Le Moyen Age. Mesurer la Terre .

 

C’est le géographe grec d’Alexandrie, Ptolémée (90-168), qui fixe, dans son Guide géographique en huit livres et 27 cartes, l’image du monde qui sera celle des Occidentaux pendant près de treize siècles. Si tous les originaux ont disparu, les cartes de Ptolémée ont été copiées et recopiées à satiété. Ses nouveaux calculs de la circonférence terrestre sont entachés de graves erreurs (il l’évalue à 28 400 km), sous-estimant les longitudes. Erreur bénéfique à long terme, qui évita à Christophe Colomb d’être découragé d’avance par l’étendue réelle de l’océan Atlantique, lorsqu’il partit vers l’ouest pour chercher l’Inde !

Le Moyen Age chrétien s’attache à l’interprétation littérale des livres saints, et n’a que faire des notions acquises sur la Terre.

Les oeuvres cartographiques qu’il nous a laissées n’ont pas de destination pratique, elles ne visent pas à la représentation exacte de l’univers connu. Illustrant des livres religieux, elles sont une évocation du monde révélé. La carte médiévale, la mappemonde, a donc un caractère mystique et symbolique. Au-delà de ces conceptions mystiques, des savants admettent l’existence d’une terre habitable, isolée de la leur par une zone torride. Conjointement, les cartographies à grande échelle, de type cadastre, se perpétuent pour établir les propriétés et les impôts. Le monde scientifique est en contact avec les Arabes, dépositaires des cultures grecque et orientale, chinoise en particulier. Le plus grand géographe arabe est al-Idrisi (1099-1164) ; grand voyageur installé à Palerme, il y fonda une école. Il nous a laissé une géographie descriptive, Les Récréations de celui qui aspire à parcourir le monde, accompagnée de 70 cartes.
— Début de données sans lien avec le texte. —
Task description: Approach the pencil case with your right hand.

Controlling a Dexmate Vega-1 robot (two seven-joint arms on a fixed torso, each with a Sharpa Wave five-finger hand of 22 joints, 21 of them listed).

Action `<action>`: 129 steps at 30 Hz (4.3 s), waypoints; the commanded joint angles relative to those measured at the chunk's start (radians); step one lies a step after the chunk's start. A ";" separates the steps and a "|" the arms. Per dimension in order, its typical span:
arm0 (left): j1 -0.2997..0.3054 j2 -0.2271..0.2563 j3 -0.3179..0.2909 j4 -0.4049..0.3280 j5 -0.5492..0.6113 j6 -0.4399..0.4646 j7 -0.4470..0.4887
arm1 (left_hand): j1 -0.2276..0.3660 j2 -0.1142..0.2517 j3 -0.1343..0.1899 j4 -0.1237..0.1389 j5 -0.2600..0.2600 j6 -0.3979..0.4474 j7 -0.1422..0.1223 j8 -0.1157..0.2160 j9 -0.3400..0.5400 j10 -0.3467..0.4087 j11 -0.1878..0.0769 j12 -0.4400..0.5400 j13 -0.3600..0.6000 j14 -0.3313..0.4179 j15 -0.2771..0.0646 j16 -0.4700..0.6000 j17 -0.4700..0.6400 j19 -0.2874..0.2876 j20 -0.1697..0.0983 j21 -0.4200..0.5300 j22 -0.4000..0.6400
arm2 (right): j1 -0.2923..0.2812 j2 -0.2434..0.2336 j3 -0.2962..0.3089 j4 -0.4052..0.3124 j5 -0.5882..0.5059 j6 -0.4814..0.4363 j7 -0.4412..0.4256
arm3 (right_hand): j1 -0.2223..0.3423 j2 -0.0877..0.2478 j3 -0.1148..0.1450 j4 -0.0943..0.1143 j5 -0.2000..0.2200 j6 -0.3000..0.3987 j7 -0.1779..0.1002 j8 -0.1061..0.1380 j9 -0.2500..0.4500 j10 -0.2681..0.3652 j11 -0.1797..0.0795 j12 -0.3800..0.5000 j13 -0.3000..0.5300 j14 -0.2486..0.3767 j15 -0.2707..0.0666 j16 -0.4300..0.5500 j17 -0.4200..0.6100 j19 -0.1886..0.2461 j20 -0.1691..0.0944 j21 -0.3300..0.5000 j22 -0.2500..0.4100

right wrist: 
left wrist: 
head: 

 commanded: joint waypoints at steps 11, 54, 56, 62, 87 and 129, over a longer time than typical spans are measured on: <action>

Aux Chinois il emprunte le placement du nord... au bas de la carte !

De leur côté, les Italiens, qui dominent le commerce terrestre et maritime, ne nous ont pas laissé de traces de leurs connaissances des terres orientales sous forme graphique (le Livre des Merveilles de Marco Polo est une oeuvre littéraire), mais ils ont produit la majeure partie des « portulans ». Ces cartes, destinées aux navigateurs, décrivent et positionnent les ports. Elles sont basées sur des directions données par la rose des vents, attestant ainsi l’usage de la boussole. Le nord, point désigné par celle-ci, prend alors place en haut de la carte.

 

 

Le désenclavement planétaire et ses conséquences.

 

Grâce aux progrès techniques comme le gouvernail d’Etambot, le bordage à clin, l’astrolabe et l’élaboration des portulans, les grandes découvertes du XYe siècle transforment radicalement la vision des Européens sur le monde. Elles constituent également une émulation pour les savants qui tentent de dresser des cartes précises utiles aux navigateurs. Espagnols et Portugais, partis dans des directions opposées, cherchent l’Inde et la Chine, les uns en traversant l’Atlantique, les autres en contournant l’Afrique. Le voyage de Magellan ayant définitivement prouvé la sphéricité de la Terre, il reste à mettre le monde courbe à plat par des systèmes de projection. Autre casse-tête !

Les cartes du XYIe siècle montrent que les Occidentaux connaissent désormais le monde dans les grandes lignes. Par contre, les théories scientifiques sur le système de l’Univers constituent un bouleversement majeur. Le système copernicien marque la fin du géocentrisme. Désormais, le Soleil occupe le centre du système (héliocentrisme) ; la Terre n’est plus qu’une planète qui tourne sur elle-même en 24 heures et autour du Soleil en une année. Même si ces thèses sont condamnées, si Galilée doit abjurer, l’idée finit par s’imposer. La représentation du monde commence alors à s’émanciper de la représentation symbolique d’un monde créé par Dieu. Cependant, alors que les principes du calcul de la latitude sont connus très tôt (grâce à l’astrolabe inventé par les Grecs, perfectionné par les savants arabes et utilisé en mer à la fin du XYe siècle), il faudra encore de longues années (deuxième moitié du XYIIIe siècle) avant de se repérer précisément à la surface du globe et de déterminer la position d’un lieu à l’aide du calcul de sa longitude, grâce à l’invention des horloges marines par l’Anglais John Harrison.